─── PROVIDED ENTRIES

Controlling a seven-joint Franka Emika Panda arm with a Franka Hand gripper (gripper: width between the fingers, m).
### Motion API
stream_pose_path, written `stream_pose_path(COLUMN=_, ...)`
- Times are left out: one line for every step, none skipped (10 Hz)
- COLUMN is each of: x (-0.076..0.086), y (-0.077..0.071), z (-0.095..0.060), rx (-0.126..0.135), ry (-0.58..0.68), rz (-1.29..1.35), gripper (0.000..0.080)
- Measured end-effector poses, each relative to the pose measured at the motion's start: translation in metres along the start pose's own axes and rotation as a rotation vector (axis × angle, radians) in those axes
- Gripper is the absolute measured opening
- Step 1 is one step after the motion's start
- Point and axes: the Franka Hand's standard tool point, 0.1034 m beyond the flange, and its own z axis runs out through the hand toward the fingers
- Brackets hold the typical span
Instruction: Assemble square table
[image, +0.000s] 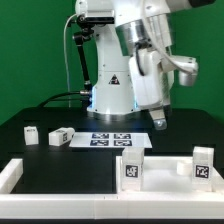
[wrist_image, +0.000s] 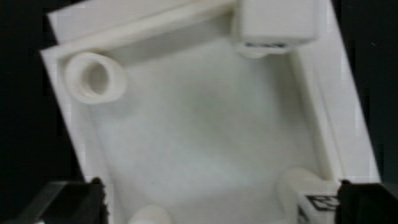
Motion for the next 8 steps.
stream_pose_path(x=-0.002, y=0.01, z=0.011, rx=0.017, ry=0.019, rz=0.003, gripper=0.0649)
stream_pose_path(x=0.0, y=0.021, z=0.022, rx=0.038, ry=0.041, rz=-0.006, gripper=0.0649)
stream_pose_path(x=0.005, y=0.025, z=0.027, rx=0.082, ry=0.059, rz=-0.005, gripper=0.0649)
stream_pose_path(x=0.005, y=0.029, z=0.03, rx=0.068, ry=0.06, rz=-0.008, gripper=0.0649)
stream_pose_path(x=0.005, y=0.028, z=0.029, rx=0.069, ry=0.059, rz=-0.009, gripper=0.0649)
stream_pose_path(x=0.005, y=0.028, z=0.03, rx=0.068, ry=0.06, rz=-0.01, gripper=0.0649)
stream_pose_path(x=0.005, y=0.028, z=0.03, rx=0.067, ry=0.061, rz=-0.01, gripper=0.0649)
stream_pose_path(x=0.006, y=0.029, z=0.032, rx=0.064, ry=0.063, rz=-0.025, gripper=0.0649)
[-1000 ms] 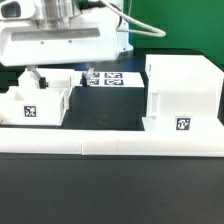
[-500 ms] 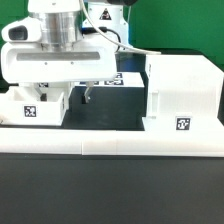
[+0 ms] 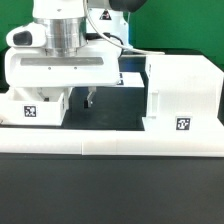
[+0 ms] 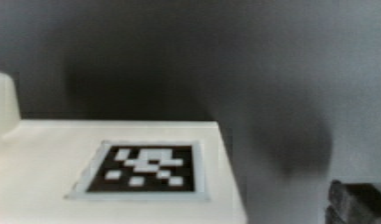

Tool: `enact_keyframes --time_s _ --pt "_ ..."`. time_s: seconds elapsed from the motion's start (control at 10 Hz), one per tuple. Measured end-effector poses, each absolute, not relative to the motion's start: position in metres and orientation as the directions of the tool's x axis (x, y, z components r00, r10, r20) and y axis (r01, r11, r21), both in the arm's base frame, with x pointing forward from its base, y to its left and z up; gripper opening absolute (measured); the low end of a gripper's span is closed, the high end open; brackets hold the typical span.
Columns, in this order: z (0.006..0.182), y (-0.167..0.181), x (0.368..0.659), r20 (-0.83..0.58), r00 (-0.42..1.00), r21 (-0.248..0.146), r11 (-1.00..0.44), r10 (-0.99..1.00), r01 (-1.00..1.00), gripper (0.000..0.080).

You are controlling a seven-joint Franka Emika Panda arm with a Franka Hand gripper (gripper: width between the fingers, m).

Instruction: Assemble drawer

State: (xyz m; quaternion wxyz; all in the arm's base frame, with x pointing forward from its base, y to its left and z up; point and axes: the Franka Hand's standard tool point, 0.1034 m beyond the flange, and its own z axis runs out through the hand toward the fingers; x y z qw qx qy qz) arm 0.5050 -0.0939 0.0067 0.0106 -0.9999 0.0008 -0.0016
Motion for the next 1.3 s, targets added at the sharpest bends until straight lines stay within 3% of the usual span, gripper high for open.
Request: enact_keyframes --time_s 0.3,0.4,0.5,1.2,1.3 --pt "0.0067 -0.094 0.505 0.003 1.0 -0.021 -1.0 -0.002 -0.002 0.0234" --pt "0.0067 -0.094 0.505 0.003 1.0 -0.021 -1.0 -0.002 -0.002 0.0234" --pt "0.0067 -0.0941 0.505 0.003 1.0 -0.021 -1.0 -0.002 -0.002 0.0068" --pt "0.0075 -0.0931 0.5051 0.001 1.0 -0.021 -1.0 0.006 0.006 0.0041" --pt "0.0158 -0.0851 0.5068 -0.011 0.998 -0.022 -0.997 0.068 0.067 0.0041"
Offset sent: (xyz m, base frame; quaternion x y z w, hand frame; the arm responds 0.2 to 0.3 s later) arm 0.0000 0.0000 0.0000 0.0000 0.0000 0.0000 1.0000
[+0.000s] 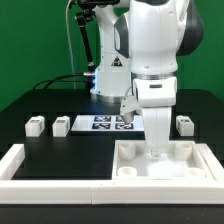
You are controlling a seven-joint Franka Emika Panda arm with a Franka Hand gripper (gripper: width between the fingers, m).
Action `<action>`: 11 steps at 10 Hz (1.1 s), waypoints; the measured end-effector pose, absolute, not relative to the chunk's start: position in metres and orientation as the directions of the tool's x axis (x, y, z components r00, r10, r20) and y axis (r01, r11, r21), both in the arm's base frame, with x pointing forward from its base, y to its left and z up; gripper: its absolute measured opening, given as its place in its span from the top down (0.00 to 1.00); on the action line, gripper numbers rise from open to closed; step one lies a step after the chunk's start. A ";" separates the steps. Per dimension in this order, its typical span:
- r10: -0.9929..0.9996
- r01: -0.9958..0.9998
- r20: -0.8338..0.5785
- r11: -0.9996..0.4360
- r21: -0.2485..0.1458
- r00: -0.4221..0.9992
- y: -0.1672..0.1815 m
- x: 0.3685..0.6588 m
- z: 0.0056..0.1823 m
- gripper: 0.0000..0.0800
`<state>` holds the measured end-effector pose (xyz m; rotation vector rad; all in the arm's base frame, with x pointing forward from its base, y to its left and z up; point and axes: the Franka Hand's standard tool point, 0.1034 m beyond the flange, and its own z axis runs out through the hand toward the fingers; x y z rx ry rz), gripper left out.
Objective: Assemble square table
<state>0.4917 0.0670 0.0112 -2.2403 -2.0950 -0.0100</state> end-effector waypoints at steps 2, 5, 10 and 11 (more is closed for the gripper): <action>0.994 0.994 0.053 -0.098 -0.051 0.100 0.068 0.491 0.013 0.19; 0.959 0.958 0.024 -0.280 -0.059 0.282 0.092 0.482 0.041 0.19; 0.791 0.790 0.005 -0.611 -0.048 0.611 0.115 0.479 0.055 0.19; 0.751 0.751 0.007 -0.659 -0.046 0.660 0.109 0.481 0.052 0.19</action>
Offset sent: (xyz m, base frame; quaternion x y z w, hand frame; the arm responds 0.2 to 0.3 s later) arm -0.0207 0.0178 0.0371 0.0219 -0.0511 0.0851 0.9948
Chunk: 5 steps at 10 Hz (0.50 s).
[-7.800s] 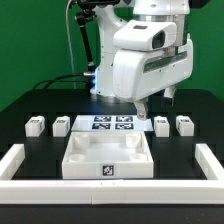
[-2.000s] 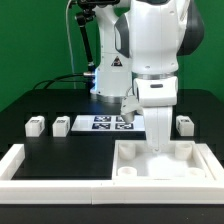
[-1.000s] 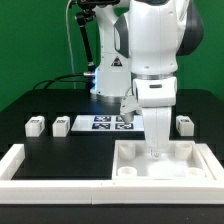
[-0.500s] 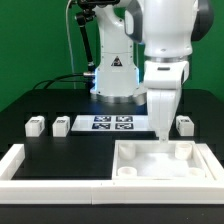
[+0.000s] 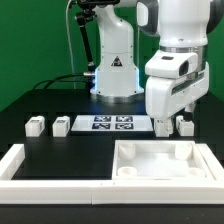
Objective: Assemble square table
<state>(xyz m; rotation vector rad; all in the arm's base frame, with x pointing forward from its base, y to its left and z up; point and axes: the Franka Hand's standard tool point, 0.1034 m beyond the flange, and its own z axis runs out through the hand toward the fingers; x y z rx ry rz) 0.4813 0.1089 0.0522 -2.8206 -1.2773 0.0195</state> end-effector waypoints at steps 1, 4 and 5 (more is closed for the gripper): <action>0.696 0.695 0.004 -0.717 -0.047 0.718 0.112 0.481 0.053 0.19; 0.487 0.485 -0.027 -0.873 -0.052 0.873 0.125 0.474 0.052 0.19; 0.414 0.412 -0.041 -0.910 -0.051 0.909 0.136 0.469 0.053 0.19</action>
Offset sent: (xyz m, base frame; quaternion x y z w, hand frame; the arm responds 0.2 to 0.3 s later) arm -0.0153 0.0269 0.0002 0.0023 -0.0549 0.2926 0.9547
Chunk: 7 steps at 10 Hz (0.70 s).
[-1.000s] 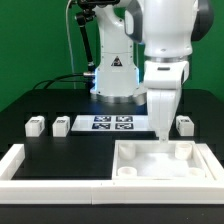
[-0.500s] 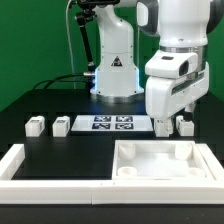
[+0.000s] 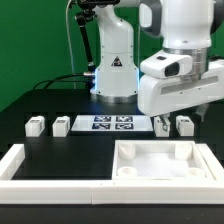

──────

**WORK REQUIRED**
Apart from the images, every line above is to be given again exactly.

**TASK RESULT**
Controlling a seven-joint Franka Emika Panda arm with a Franka Hand gripper (gripper: width between the fingers, m).
### Motion API
stream_pose_path, written `stream_pose_path(COLUMN=_, ...)`
- Times are left out: one line for every step, none skipped (10 Hz)
- COLUMN is each of: x (-0.076..0.086), y (-0.077..0.071), z (-0.095..0.060), rx (-0.126..0.135), ry (-0.58..0.68), rz (-1.29..1.35), gripper (0.000..0.080)
- Measured end-effector poses, each relative to the pose measured at the motion's start: translation in metres along the start pose's own axes and rotation as a rotation vector (axis × angle, radians) in those axes
- Gripper is the absolute measured opening
- Step 1 is one step after the motion's start
- Point and axes: the Franka Hand's standard tool point, 0.1034 m beyond the flange, and its own z axis runs out through the hand toward the fingers
- Brackets hold the typical span
Instruction: Assemble square table
[image, +0.000s] 
[wrist_image, +0.000s] 
Motion for the next 8 steps.
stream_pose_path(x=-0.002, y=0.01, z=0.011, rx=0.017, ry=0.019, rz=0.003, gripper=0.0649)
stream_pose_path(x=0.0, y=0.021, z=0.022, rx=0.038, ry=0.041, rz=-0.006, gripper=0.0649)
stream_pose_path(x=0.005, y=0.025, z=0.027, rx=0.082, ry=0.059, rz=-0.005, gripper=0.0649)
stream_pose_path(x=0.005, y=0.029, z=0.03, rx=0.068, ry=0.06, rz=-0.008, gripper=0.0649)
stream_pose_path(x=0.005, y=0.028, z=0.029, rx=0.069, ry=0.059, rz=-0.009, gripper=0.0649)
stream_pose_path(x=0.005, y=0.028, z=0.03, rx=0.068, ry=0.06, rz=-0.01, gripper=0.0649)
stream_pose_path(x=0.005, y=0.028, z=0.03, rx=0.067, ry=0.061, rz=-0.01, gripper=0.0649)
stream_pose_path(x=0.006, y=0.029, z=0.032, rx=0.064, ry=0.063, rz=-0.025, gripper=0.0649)
[-1000 ms] 
[-500 ms] 
[+0 ms] 
[+0 ms] 

Tool: `enact_keyframes --time_s _ --pt "_ ..."`. time_s: seconds elapsed from the motion's start (control at 10 Hz), one per tuple. Measured end-effector poses, each absolute, not relative to the motion's start: position in metres and orientation as the directions of the tool's x axis (x, y, z components r00, r10, r20) and y axis (r01, r11, r21), both in the arm's base frame, with x pointing forward from its base, y to its left and z up; gripper opening absolute (measured); the low end of a gripper's span is closed, the high end open; brackets hold the typical span.
Columns, in this order: z (0.006..0.182), y (-0.167..0.181), x (0.368..0.659), r20 (-0.83..0.58), r00 (-0.42..1.00), r21 (-0.248..0.146), r11 (-1.00..0.44), r10 (-0.99..1.00), r01 (-1.00..1.00), gripper (0.000..0.080).

You are controlling a seven-joint Franka Emika Panda arm with a Franka Hand gripper (gripper: width between the fingers, m).

Instruction: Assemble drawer

State: (xyz m; quaternion wxyz; all in the arm's base frame, with x pointing forward from its base, y to its left and z up; point and axes: the Franka Hand's standard tool point, 0.1034 m beyond the flange, and its own z axis runs out through the hand toward the fingers; x y z qw qx qy qz) arm 0.5050 -0.0939 0.0067 0.0106 -0.9999 0.0008 -0.0016
Motion for the next 1.3 s, targets added at the sharpest bends until straight lines stay within 3% of the usual span, gripper high for open.
Request: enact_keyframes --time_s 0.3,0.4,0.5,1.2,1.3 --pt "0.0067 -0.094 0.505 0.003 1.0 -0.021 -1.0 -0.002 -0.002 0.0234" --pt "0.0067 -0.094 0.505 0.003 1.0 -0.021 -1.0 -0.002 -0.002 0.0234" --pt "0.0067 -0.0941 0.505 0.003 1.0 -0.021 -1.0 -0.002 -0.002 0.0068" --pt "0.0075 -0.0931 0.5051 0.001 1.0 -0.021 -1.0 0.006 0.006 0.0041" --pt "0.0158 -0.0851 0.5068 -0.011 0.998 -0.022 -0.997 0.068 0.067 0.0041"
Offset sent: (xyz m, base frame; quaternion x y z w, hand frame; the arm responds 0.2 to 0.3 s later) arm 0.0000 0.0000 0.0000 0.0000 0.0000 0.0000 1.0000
[+0.000s] 
You are controlling a seven-joint Franka Emika Panda arm with a Franka Hand gripper (gripper: width between the fingers, m).
Action `<action>`: 11 steps at 10 Hz (1.1 s), waypoints; the measured end-effector pose, absolute, not relative to the chunk's start: position in metres and orientation as the directions of the tool's x axis (x, y, z components r00, r10, r20) and y axis (r01, r11, r21), both in the arm's base frame, with x pointing forward from its base, y to its left and z up; gripper: its absolute measured opening, given as its place in its span from the top down (0.00 to 1.00); on the action line, gripper numbers rise from open to closed; step one lies a step after the chunk's start. A ";" separates the steps. Per dimension in this order, its typical span:
- r10: -0.9929..0.9996
- r01: -0.9958..0.9998
- r20: -0.8338..0.5785
- r11: -0.9996..0.4360
- r21: -0.2485..0.1458
- r00: -0.4221..0.9992
- y: -0.1672..0.1815 m
- x: 0.3685..0.6588 m
- z: 0.0056..0.1823 m
- gripper: 0.0000..0.0800
`<state>` holds the measured end-effector pose (xyz m; rotation vector rad; all in the arm's base frame, with x pointing forward from its base, y to its left and z up; point and axes: the Franka Hand's standard tool point, 0.1034 m beyond the flange, and its own z axis runs out through the hand toward the fingers; x y z rx ry rz), gripper left out.
Objective: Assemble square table
<state>0.4917 0.0670 0.0112 -2.2403 -2.0950 -0.0100</state> end-effector waypoints at steps 2, 5, 10 and 11 (more is closed for the gripper): <action>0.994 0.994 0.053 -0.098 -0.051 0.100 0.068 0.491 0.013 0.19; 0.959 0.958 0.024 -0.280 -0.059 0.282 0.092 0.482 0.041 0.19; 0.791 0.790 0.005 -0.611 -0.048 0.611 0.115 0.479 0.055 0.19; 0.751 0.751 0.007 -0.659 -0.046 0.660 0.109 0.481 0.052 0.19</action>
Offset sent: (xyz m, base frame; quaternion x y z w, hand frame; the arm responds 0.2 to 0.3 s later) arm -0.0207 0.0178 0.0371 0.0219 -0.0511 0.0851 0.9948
Chunk: 5 steps at 10 Hz (0.50 s).
[-7.800s] 
[-2.000s] 
[-1.000s] 
[-0.500s] 
[+0.000s] 
Objective: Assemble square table
<state>(xyz m; rotation vector rad; all in the arm's base frame, with x pointing forward from its base, y to its left and z up; point and axes: the Franka Hand's standard tool point, 0.1034 m beyond the flange, and its own z axis runs out through the hand toward the fingers; x y z rx ry rz) 0.4813 0.1089 0.0522 -2.8206 -1.2773 0.0195</state> end-effector waypoints at steps 1, 4 and 5 (more is closed for the gripper): <action>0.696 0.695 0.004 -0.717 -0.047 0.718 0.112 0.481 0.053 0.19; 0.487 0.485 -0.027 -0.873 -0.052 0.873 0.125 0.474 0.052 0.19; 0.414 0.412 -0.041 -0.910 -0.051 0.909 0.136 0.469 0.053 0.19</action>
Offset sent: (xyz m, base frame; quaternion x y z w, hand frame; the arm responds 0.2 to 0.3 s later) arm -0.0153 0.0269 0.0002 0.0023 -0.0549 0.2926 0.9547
Chunk: 7 steps at 10 Hz (0.70 s).
[-1.000s] 
[-0.500s] 
[+0.000s] 

Besides this answer, the exercise requires nothing else.